Entries taken from a collection

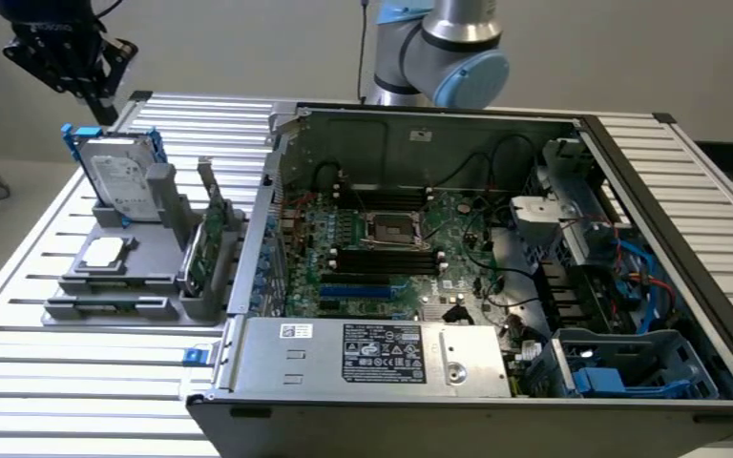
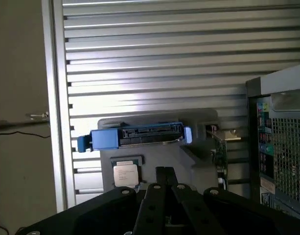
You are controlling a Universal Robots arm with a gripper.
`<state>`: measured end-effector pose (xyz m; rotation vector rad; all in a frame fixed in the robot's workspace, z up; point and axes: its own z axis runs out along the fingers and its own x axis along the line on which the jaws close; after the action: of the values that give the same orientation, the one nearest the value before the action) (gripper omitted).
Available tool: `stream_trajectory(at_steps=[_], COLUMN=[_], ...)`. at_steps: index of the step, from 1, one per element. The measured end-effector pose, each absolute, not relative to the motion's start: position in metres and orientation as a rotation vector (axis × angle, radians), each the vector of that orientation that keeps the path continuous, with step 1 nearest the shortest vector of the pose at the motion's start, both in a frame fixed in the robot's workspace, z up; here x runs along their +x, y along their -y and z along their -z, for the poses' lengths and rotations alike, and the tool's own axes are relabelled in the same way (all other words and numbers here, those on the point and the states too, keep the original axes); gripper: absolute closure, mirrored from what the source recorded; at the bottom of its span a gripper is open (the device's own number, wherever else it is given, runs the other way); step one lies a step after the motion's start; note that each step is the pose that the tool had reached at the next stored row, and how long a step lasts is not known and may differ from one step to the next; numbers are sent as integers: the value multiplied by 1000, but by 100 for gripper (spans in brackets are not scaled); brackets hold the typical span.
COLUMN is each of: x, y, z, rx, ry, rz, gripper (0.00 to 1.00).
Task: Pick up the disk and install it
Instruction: 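Reach for the disk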
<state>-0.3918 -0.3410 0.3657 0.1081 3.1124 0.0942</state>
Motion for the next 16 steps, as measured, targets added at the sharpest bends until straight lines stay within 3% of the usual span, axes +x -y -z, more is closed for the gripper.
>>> stream_trajectory(at_steps=[16], x=[-421], y=[310], z=[-363], rx=[98], ry=[-3113], rz=[-94], gripper=[89])
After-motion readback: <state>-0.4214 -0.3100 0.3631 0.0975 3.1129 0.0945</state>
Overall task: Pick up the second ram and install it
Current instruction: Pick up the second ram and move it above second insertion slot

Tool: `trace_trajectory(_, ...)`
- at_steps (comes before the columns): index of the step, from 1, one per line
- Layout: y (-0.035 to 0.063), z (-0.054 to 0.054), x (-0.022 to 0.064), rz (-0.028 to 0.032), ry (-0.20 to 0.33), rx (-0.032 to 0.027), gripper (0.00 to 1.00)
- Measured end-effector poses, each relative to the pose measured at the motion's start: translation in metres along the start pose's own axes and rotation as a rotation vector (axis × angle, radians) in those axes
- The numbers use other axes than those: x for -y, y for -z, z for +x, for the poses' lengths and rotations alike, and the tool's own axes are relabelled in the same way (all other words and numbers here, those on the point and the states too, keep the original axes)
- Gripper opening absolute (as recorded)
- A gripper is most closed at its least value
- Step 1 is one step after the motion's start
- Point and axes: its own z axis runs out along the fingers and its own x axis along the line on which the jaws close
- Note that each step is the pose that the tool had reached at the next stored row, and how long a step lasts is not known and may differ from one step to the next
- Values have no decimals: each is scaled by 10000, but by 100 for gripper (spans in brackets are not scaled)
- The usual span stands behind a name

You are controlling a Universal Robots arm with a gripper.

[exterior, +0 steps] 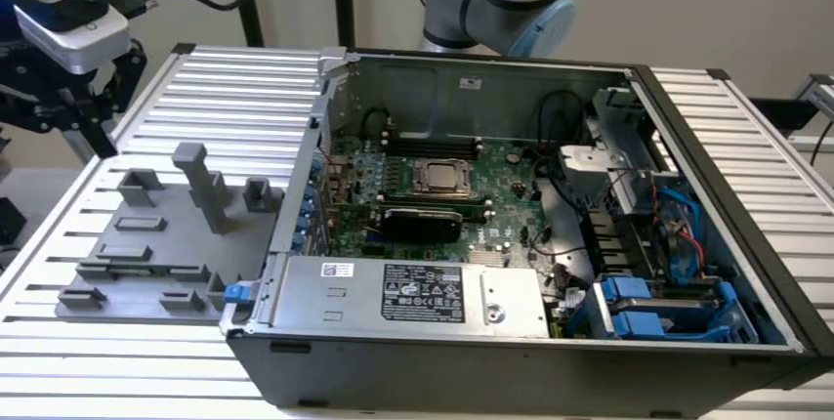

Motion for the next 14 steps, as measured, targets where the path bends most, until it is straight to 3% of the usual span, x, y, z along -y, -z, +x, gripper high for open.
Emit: trace_trajectory(14, -91, 2, 2, -52, 2543, -66, 11)
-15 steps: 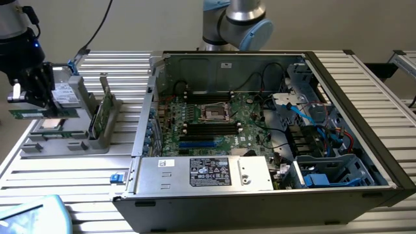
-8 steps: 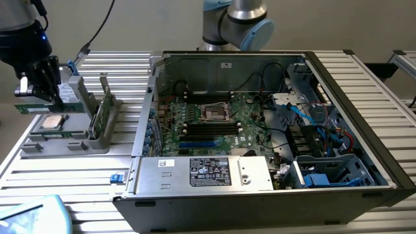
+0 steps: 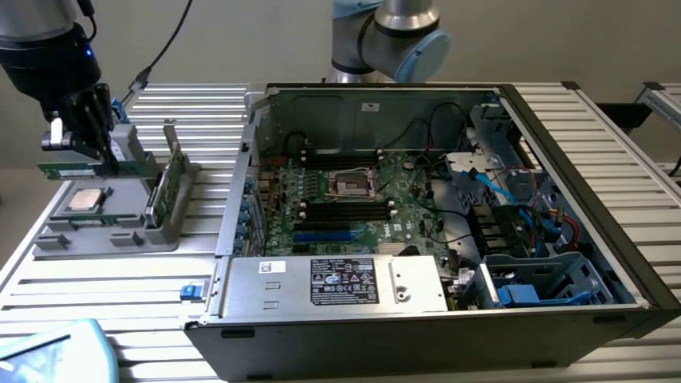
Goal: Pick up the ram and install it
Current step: 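Pick up the ram and move it above insertion slot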
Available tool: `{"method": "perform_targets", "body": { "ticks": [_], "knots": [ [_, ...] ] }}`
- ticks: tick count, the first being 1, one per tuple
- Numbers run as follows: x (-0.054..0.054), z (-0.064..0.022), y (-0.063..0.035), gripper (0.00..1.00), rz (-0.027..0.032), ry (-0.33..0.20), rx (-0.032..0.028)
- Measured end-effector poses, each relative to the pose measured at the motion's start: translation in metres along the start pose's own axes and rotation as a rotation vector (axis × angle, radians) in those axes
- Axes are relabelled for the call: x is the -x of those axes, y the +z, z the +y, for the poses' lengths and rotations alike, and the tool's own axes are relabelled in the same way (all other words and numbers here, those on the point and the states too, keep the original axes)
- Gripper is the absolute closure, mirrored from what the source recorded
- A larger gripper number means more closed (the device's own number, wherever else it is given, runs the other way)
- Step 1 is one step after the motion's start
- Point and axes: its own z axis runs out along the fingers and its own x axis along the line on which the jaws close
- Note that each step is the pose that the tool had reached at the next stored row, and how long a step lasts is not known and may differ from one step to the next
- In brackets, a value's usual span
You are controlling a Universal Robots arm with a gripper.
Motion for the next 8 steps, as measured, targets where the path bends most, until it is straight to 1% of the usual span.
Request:
{"method": "perform_targets", "body": {
  "ticks": [5, 8],
  "knots": [
    [-0.002, -0.0137, -0.0046, 0.86, -0.0169, -0.001, -0.0012],
    [-0.003, -0.0226, -0.0082, 0.86, -0.0251, -0.002, -0.0013]
  ]
}}
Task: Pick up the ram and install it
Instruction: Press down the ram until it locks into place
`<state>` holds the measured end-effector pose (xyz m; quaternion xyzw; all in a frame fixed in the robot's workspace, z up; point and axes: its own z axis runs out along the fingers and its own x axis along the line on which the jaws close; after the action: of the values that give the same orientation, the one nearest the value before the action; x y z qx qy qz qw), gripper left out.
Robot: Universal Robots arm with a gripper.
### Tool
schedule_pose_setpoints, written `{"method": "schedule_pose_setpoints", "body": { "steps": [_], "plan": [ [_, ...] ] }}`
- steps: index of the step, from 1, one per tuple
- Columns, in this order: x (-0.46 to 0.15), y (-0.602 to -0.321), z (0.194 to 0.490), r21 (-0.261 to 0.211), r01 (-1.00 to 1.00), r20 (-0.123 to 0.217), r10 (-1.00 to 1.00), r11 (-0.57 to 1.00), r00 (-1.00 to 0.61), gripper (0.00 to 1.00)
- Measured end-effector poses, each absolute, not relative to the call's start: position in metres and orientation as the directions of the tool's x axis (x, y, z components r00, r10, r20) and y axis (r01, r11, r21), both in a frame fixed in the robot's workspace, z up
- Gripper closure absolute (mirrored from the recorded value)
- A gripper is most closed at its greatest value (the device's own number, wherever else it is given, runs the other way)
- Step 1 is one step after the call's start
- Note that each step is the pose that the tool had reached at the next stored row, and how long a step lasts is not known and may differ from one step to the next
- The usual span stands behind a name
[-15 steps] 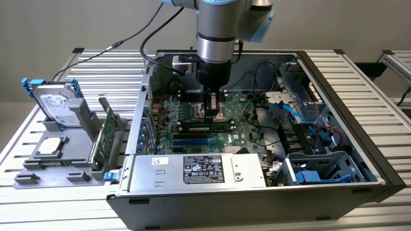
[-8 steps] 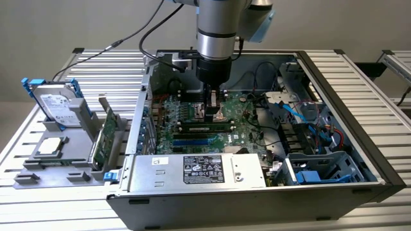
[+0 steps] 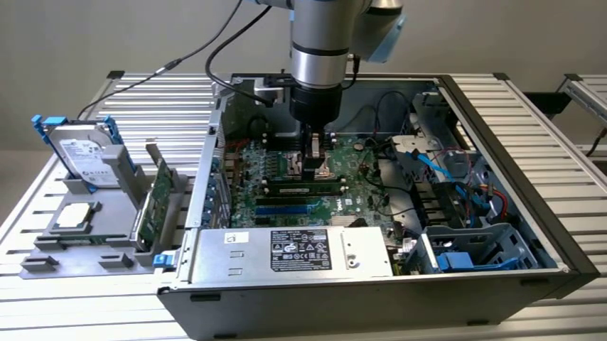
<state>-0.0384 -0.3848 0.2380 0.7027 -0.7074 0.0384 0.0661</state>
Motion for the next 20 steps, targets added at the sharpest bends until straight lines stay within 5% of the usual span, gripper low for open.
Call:
{"method": "schedule_pose_setpoints", "body": {
  "steps": [20],
  "plan": [
    [-0.0378, -0.3848, 0.2403, 0.022, -0.974, 0.144, -0.965, 0.224, -0.219, 0.89]
  ]
}}
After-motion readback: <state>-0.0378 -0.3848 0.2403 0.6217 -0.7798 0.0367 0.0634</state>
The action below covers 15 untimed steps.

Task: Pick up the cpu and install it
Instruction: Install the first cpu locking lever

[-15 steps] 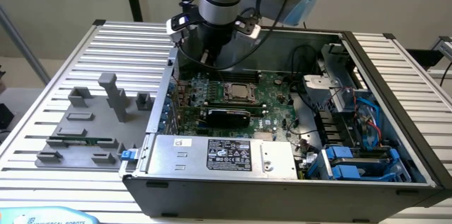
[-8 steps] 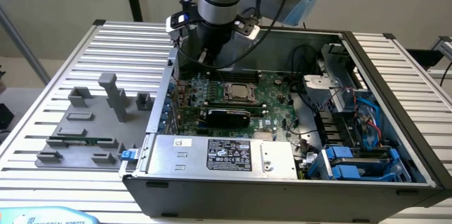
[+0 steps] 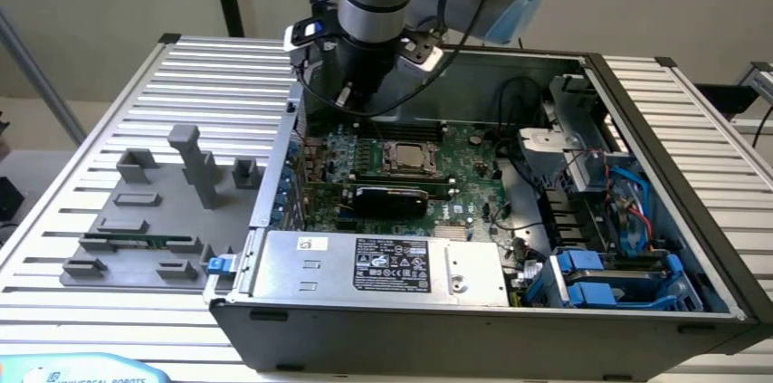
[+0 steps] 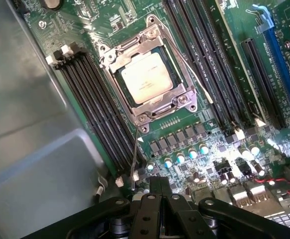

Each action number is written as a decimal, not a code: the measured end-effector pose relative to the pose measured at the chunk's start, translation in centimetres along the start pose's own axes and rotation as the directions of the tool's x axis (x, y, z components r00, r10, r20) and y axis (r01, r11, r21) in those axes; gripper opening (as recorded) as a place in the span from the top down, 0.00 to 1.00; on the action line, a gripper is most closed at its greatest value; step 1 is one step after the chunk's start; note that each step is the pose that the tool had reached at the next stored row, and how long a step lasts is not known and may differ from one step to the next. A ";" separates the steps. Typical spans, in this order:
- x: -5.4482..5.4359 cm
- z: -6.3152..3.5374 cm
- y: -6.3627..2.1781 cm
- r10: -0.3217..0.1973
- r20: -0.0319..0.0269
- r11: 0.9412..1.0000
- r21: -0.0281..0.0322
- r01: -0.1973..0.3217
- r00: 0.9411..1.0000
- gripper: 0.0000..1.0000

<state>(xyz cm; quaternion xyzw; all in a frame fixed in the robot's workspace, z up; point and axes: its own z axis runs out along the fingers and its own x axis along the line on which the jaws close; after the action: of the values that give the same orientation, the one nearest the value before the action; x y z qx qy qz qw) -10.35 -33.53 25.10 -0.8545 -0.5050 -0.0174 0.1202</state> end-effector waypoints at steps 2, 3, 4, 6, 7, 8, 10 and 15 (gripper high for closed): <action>0.0 0.00 -0.03 0.012 -0.002 1.000 0.003 -0.012 1.000 0.89; 0.0 0.00 -0.06 0.017 -0.003 1.000 0.005 -0.017 1.000 0.89; -0.1 0.01 -0.08 0.020 -0.005 1.000 0.007 -0.020 1.000 0.89; -0.2 0.00 -0.14 0.025 -0.012 1.000 0.014 -0.025 1.000 0.89; -0.2 0.00 -0.17 0.027 -0.015 1.000 0.017 -0.026 1.000 0.89; -0.3 0.00 -0.21 0.028 -0.019 0.999 0.021 -0.028 0.999 0.89; -0.4 -0.02 -0.24 0.032 -0.028 0.999 0.030 -0.031 0.999 0.89; -0.8 -0.10 -0.06 0.038 -0.053 0.998 0.047 -0.036 0.998 0.89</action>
<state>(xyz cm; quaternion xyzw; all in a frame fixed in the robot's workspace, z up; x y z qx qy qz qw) -10.79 -34.24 25.08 -0.8599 -0.4860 -0.0267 0.1536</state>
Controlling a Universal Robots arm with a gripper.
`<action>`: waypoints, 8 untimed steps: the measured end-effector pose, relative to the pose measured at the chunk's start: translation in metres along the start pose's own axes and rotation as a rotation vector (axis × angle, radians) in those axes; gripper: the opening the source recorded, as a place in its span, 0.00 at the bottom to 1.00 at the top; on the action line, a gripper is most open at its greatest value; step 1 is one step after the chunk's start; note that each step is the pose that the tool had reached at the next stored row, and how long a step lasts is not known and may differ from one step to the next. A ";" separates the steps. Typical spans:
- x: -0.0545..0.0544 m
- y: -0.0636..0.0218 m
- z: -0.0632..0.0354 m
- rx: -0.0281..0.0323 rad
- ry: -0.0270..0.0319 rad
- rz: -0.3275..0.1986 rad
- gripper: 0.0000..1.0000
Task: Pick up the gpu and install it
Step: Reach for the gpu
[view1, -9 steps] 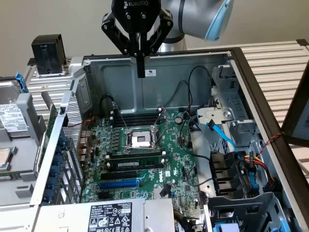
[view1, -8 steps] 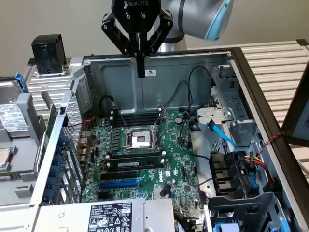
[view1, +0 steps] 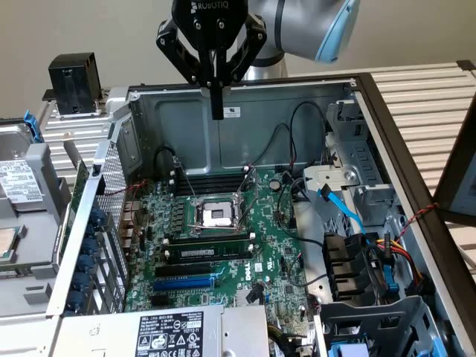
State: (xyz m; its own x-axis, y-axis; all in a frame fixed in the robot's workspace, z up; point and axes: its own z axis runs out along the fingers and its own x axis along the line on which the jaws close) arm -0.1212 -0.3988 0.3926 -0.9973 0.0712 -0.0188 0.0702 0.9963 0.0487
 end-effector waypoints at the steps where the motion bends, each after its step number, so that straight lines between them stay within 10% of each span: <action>1: 0.000 0.0000 0.0000 0.0001 0.0000 0.000 0.11; 8: 0.018 -0.0013 -0.0003 -0.0001 0.0000 0.000 0.11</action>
State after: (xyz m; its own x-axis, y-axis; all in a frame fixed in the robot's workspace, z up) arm -0.1397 -0.3988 0.3925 -0.9973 0.0712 -0.0188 0.0702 0.9963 0.0488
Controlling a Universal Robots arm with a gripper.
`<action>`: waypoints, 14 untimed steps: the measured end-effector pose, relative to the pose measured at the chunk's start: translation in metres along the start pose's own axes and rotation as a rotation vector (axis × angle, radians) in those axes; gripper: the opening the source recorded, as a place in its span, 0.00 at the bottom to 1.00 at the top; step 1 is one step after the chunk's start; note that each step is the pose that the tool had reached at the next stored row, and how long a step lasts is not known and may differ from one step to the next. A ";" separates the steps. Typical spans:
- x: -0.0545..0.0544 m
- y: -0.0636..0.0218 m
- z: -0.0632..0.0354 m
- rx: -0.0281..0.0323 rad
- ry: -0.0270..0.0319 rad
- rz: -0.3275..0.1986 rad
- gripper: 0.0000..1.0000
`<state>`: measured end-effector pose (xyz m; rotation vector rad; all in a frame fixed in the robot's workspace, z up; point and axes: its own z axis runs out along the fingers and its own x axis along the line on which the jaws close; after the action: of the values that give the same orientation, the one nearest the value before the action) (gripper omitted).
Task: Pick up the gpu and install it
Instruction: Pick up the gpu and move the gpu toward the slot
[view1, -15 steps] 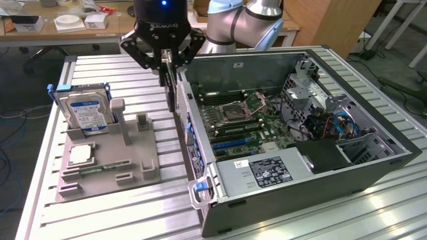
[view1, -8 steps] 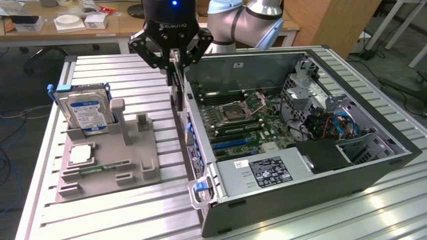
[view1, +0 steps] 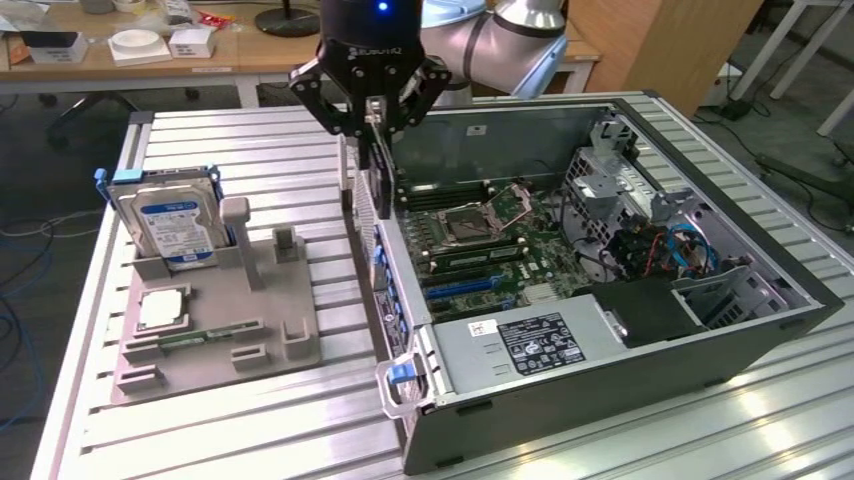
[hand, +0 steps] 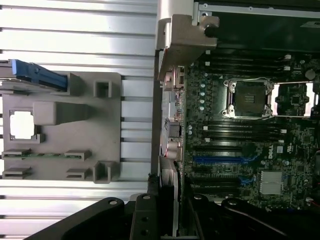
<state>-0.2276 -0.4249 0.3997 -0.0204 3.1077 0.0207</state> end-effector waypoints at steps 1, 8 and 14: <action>-0.002 0.0000 0.0001 0.0000 0.0000 0.000 0.27; -0.018 -0.0002 0.0007 -0.0001 -0.0001 0.000 0.27; -0.030 -0.0004 0.0011 0.0000 0.0000 0.000 0.27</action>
<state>-0.1975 -0.4249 0.3996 -0.0204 3.1077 0.0207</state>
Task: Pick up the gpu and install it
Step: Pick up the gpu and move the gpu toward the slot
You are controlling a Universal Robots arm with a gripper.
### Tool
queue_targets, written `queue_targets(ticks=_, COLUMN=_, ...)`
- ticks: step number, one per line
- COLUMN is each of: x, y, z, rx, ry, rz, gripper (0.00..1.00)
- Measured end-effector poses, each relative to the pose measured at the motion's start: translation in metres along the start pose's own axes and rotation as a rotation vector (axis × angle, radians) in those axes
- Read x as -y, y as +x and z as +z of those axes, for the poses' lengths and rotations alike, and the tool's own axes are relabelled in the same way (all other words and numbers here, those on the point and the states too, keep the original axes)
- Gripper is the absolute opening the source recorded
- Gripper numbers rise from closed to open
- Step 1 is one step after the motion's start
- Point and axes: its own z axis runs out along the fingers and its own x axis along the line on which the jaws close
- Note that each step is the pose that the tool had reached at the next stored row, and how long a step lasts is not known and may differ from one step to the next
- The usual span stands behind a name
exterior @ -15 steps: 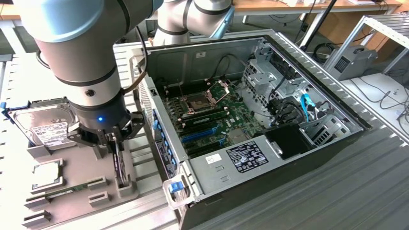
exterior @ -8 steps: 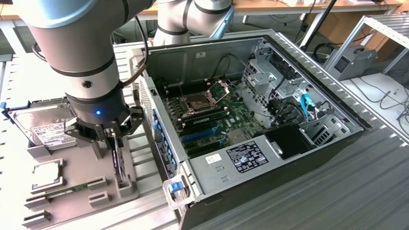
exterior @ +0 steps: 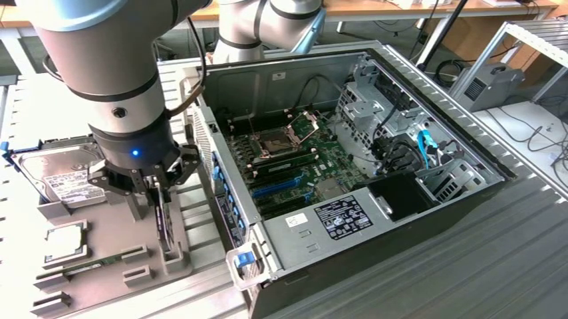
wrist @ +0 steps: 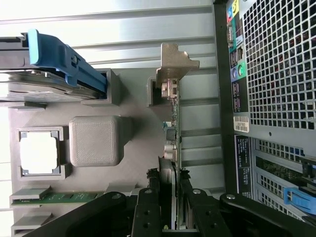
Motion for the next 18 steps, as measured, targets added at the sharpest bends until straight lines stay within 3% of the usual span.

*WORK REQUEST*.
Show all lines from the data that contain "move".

*SOLUTION TO THE EXERCISE*.
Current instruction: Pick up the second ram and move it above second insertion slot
Current step: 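Pick up the ram and move it above insertion slot
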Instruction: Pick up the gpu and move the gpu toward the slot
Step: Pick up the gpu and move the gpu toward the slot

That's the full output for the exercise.